■ TASK TO CARRY OUT: Restate the listing that follows word for word, without its pictures.

■ DATA SEGMENT:
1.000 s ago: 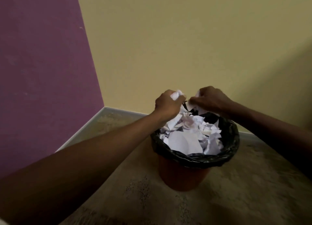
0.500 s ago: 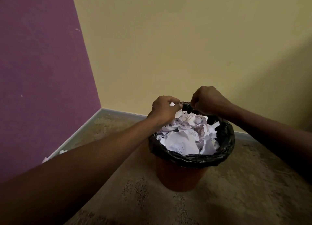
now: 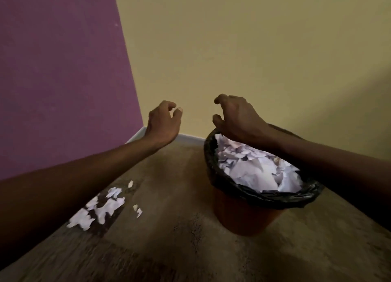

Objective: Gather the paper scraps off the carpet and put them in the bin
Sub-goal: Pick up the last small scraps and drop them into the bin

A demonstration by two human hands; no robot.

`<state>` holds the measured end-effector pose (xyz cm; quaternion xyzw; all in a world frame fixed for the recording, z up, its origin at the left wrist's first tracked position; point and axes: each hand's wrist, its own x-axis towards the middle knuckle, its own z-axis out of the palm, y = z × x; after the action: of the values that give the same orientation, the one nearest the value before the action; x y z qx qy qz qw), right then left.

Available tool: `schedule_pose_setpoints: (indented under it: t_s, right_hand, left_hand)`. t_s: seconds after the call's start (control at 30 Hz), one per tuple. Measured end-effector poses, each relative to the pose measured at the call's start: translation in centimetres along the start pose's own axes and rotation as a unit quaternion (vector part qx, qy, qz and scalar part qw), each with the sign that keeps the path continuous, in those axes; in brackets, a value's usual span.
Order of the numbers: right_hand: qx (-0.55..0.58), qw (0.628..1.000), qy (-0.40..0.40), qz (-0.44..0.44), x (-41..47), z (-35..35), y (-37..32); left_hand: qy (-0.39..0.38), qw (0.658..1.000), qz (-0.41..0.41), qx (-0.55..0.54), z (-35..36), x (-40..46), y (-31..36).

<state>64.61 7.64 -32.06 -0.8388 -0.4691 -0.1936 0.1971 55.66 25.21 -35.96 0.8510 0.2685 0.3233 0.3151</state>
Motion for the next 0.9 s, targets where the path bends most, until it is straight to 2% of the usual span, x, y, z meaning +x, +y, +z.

■ RESPONSE AREA:
1.000 s ago: 
0.500 s ago: 
now: 

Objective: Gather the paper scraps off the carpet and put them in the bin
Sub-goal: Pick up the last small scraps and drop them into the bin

A demonstration by two human hands; no robot.

`<state>` holds the measured end-effector pose (xyz cm; quaternion xyzw; all in a world frame fixed for the recording, z up, its origin at the left wrist's first tracked position; point and axes: each hand's wrist, its own x-axis towards the middle knuckle, its own z-axis out of the palm, y = z × x; after the action: of the values that give the same orientation, the one nearest the value before the action; x y z qx qy qz qw), right then left.

Available tool: `schedule_pose_setpoints: (indented under it: t_s, right_hand, left_hand)`. t_s: seconds after the call's start (control at 30 Hz), one per tuple. Measured end-effector poses, each relative to the pose measured at the call's start: translation in centimetres along the start pose's own axes and rotation as a unit quaternion (vector part qx, qy, qz and scalar part qw), each with the sign that keeps the path continuous, in those axes; in brackets, a value's usual span.
Order of the numbers: right_hand: qx (-0.55..0.58), qw (0.628..1.000), qy (-0.40..0.40), qz (-0.44..0.44), x (-41..47), z (-35..35), y (-37..32); left_hand: qy (-0.39..0.38), qw (0.658..1.000), qz (-0.41..0.41), qx (-0.55..0.54), z (-35..36), x (-40..46), y (-31..36).

<state>64.61 7.64 -32.06 -0.8388 -0.4691 -0.1936 0.1971 55.66 25.21 -35.96 0.8510 0.2685 0.3233 0.3151</state>
Motion for the next 0.9 s, targets where the path bends most, until it is straight to 2% of the usual span, x, y, z meaning +x, +y, +z.

This output is complete, and the exercise is done.